## Task goal
For every line in the data below that contains "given", copy the line.

## Raw data
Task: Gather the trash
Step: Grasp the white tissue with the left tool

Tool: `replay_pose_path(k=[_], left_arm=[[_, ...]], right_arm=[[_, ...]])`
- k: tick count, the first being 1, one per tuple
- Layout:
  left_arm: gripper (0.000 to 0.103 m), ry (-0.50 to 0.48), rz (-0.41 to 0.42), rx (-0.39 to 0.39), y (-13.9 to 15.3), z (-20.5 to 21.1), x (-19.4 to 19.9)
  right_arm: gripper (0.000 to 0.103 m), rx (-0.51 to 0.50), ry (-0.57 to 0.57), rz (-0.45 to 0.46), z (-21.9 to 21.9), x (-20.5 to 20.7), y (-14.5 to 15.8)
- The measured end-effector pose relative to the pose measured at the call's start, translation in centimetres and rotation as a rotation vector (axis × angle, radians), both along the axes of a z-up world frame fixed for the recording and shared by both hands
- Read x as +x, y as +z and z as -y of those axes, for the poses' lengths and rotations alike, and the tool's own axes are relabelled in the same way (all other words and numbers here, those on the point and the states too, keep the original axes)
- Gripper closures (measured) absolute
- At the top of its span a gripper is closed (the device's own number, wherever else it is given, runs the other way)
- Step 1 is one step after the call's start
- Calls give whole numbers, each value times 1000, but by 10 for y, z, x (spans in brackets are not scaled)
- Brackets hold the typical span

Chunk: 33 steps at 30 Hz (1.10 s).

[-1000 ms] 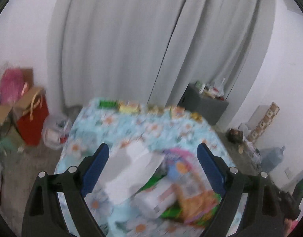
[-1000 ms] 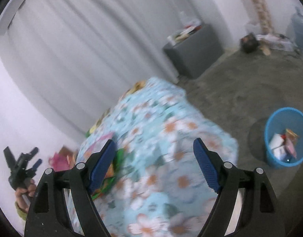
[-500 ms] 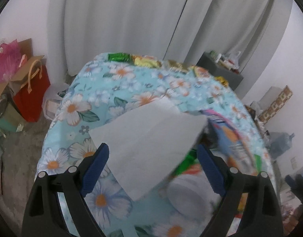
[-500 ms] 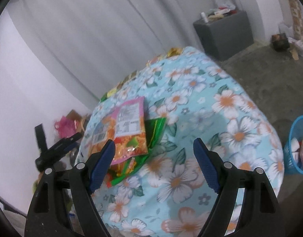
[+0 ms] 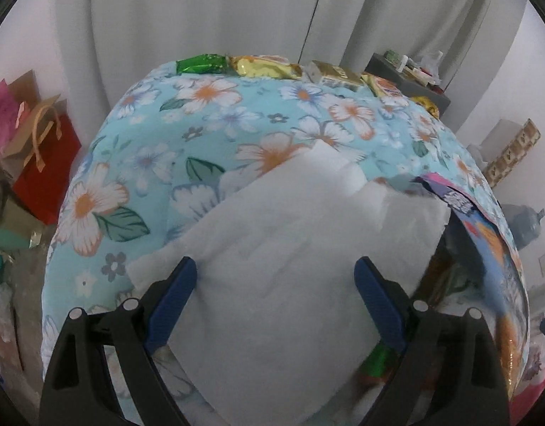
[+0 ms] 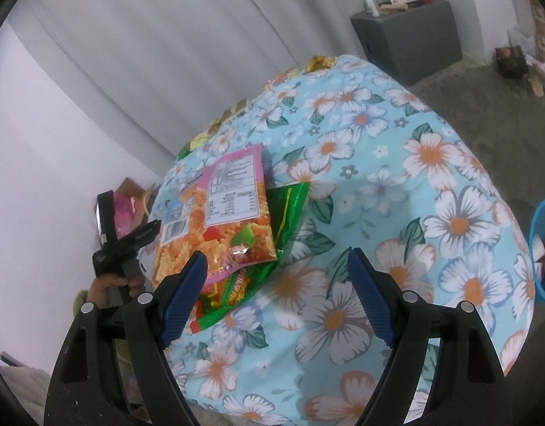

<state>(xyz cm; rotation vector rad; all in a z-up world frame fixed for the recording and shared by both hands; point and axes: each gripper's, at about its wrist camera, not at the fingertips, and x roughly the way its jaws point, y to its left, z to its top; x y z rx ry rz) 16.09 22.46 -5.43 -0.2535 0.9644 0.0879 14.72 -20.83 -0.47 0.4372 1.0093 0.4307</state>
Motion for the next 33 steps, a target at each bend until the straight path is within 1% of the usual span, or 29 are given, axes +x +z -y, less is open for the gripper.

## Written solution
- At the top of its span a gripper is closed (the device's own number, wherever else it is given, runs the other way)
Motion for the next 33 steps, a target at each bend until the straight path is within 1% of the usual span, or 29 are given, axes +x +z -y, less is open for the gripper.

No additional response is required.